The task:
An unchanged copy of all the lines below is expected, and it should contain no pictures.

Recorded data:
:::
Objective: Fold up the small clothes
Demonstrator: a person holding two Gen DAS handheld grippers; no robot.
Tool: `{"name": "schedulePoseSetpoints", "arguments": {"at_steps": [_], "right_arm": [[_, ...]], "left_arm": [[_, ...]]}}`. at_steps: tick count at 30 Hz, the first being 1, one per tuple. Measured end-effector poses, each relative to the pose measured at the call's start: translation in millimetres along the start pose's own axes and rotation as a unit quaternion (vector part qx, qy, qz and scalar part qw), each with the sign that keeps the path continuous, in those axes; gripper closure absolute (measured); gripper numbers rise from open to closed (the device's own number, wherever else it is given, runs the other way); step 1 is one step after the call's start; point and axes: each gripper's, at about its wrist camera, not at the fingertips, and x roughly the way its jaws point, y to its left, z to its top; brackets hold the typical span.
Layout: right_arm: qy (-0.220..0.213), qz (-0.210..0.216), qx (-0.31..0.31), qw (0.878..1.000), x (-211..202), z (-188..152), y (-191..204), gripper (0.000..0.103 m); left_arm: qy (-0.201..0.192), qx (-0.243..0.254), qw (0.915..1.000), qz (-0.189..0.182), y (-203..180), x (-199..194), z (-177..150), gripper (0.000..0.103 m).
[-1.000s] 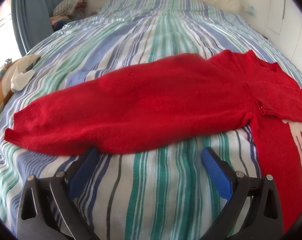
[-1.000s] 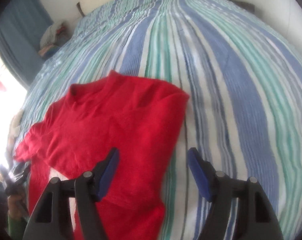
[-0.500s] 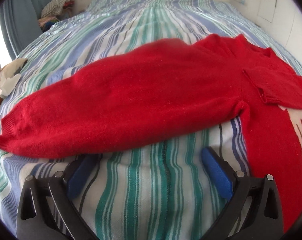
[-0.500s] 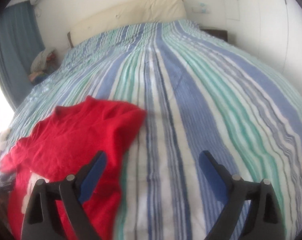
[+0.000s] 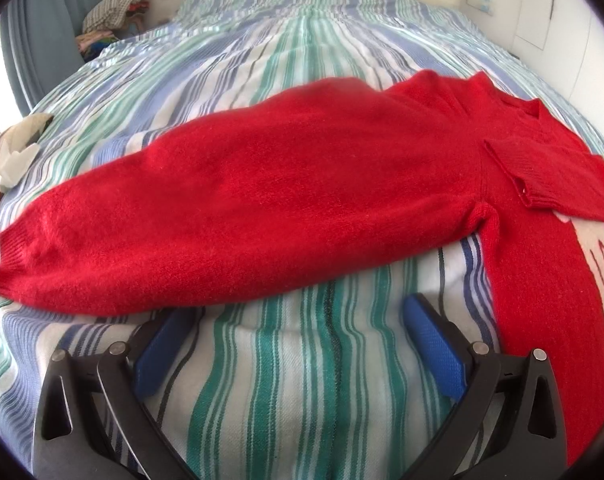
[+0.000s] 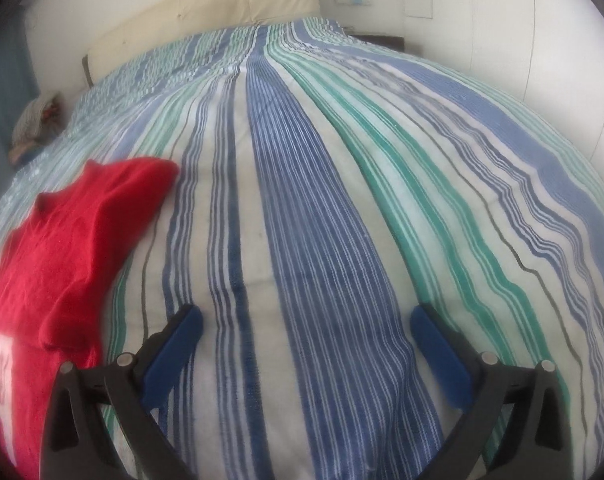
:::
Result:
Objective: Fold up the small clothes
Demonstrator: a person holding two Gen DAS handheld grippers; no robot.
Tool: `{"name": "schedulePoseSetpoints", "arguments": {"at_steps": [_], "right_arm": [[_, ...]], "left_arm": [[_, ...]]}}`. at_steps: tick count at 30 Hz, the first being 1, one per tuple. Measured end-effector poses, each relative to the pose measured at the call's start: translation in millimetres along the start pose's own axes and rotation as a unit quaternion (vector part qx, qy, qz and scalar part qw), each with the sign that keeps the path continuous, in those axes; gripper closure absolute (measured); gripper numbers rise from open to closed (the device's own number, wherever else it is given, runs the other way); step 1 is one step after the call's start; point and axes: each gripper's, at about its wrist camera, not at the fingertips, and x roughly the way its jaws point, y to its left, z to its top; brackets hold the typical span.
Layout: right_arm: qy (-0.220..0.213), qz (-0.210..0.216), qx (-0.31..0.31), qw (0.878..1.000), x (-211..202), z (-188..152), y (-191..204), gripper (0.000..0.103 m); left_arm: qy (-0.201..0.192), qx (-0.243..0.254), qw (0.915..1.000), qz (-0.189..0.182), y (-203..180), x (-199..194), z (-177..150), gripper (0.000..0.103 m).
[-1.000s] 
[-1.000s] 
[-0.500s] 
[-0.500s] 
[+0.000s] 
[+0.000s] 

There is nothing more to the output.